Signaux concrets de déshydratation à repérer pendant la journée
Plutôt que de compter les verres, on peut aussi apprendre à lire les signaux que le corps envoie. Certains sont évidents, d’autres moins :
- Couleur des urines : un jaune pâle indique une bonne hydratation, un jaune foncé signale un déficit. C’est l’indicateur le plus fiable au quotidien.
- Maux de tête en fin de matinée ou début d’après-midi, souvent attribués à tort à la fatigue visuelle ou au stress.
- Difficulté à trouver ses mots ou à formuler une idée clairement, signe d’un ralentissement cognitif léger.
- Bouche sèche et baisse de la salivation, qui apparaissent tardivement mais confirment un déficit déjà installé.
Quand on repère un ou deux de ces signaux en milieu de journée, boire deux verres d’eau dans les trente minutes qui suivent suffit généralement à retrouver un meilleur niveau de vigilance. Les retours varient sur le délai exact de récupération, mais la plupart des personnes constatent une amélioration en moins d’une heure.
Hydratation et sommeil : un lien souvent négligé avec l’énergie
On parle beaucoup d’hydratation pendant la journée de travail, moins de son rôle dans la qualité du sommeil. Une déshydratation chronique légère perturbe le sommeil, ce qui dégrade l’énergie du lendemain et crée un cercle vicieux : mauvaise nuit, fatigue, oubli de boire, nouvelle mauvaise nuit.
Boire suffisamment dans la journée (pas juste avant le coucher, pour éviter les réveils nocturnes) contribue à un sommeil plus réparateur et donc à une meilleure énergie dès le matin.

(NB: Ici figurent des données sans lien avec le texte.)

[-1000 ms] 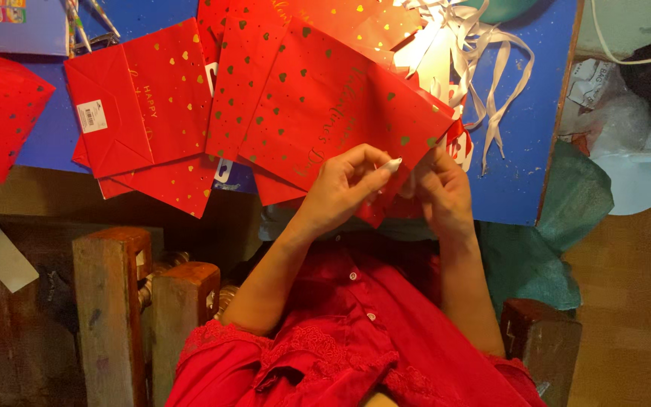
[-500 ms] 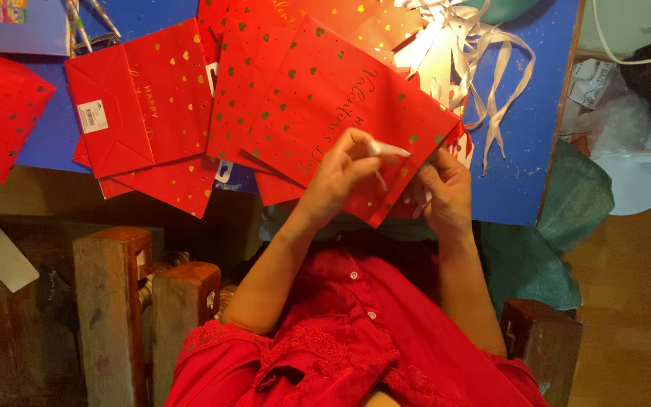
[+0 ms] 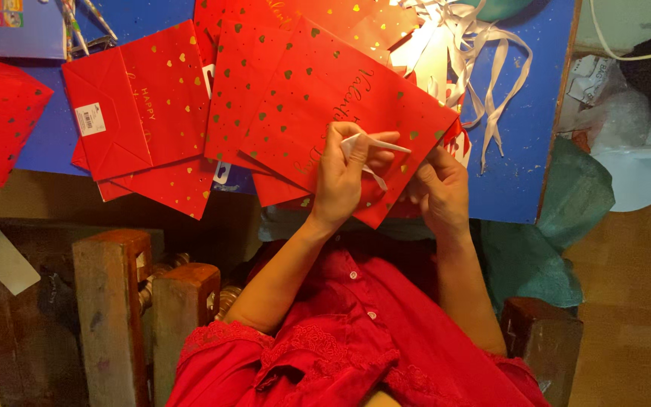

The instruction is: The person assembles red Valentine's Day gift bags by threading white ribbons through the bag handles and tying them. They handle multiple bags one at a time, pulling ribbons through the slots and securing them before moving to the next bag.

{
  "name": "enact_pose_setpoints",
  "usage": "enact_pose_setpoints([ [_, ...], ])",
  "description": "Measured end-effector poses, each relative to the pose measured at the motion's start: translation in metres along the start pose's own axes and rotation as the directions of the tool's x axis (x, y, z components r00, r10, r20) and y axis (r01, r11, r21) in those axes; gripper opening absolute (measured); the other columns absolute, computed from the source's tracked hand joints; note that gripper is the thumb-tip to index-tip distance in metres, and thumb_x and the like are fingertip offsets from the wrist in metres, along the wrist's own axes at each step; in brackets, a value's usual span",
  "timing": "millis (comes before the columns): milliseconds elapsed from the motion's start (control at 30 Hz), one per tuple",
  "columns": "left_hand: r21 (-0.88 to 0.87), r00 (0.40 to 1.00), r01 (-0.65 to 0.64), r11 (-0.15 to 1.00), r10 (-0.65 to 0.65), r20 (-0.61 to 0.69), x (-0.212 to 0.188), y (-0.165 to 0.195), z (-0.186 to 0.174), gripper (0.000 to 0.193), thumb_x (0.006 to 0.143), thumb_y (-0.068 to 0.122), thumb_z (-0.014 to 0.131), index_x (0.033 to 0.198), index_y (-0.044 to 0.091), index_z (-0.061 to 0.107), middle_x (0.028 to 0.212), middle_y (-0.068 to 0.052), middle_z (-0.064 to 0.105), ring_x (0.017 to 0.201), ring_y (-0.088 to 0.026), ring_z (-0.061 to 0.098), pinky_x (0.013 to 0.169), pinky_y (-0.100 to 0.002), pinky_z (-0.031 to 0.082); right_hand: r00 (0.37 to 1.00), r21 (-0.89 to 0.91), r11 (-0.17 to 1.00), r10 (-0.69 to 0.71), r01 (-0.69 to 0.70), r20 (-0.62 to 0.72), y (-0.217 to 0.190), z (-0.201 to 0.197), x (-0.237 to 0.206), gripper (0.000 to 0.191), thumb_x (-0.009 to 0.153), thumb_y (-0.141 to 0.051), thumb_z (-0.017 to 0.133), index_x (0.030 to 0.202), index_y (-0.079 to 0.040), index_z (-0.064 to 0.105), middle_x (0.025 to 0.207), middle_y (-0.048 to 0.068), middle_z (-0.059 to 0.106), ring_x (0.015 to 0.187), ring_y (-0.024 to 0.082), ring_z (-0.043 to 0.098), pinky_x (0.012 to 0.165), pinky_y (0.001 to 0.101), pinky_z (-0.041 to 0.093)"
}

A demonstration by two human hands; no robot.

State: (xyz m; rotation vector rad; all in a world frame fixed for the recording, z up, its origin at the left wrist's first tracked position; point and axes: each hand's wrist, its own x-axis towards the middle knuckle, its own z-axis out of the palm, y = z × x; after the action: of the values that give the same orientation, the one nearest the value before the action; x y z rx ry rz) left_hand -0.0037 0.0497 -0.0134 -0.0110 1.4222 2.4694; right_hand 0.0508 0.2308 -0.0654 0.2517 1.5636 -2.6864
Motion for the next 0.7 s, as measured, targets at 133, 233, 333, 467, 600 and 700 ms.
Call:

C’est un levier simple qui ne coûte rien et qui agit sur deux fronts à la fois : la concentration dans la journée et la récupération la nuit.
L’hydratation n’est pas un hack de productivité spectaculaire. C’est un paramètre de base que la majorité des gens sous-estime. Commencer par poser un verre d’eau sur son bureau chaque matin et le remplir à chaque pause reste le geste le plus rentable pour maintenir sa concentration et son énergie sur la durée.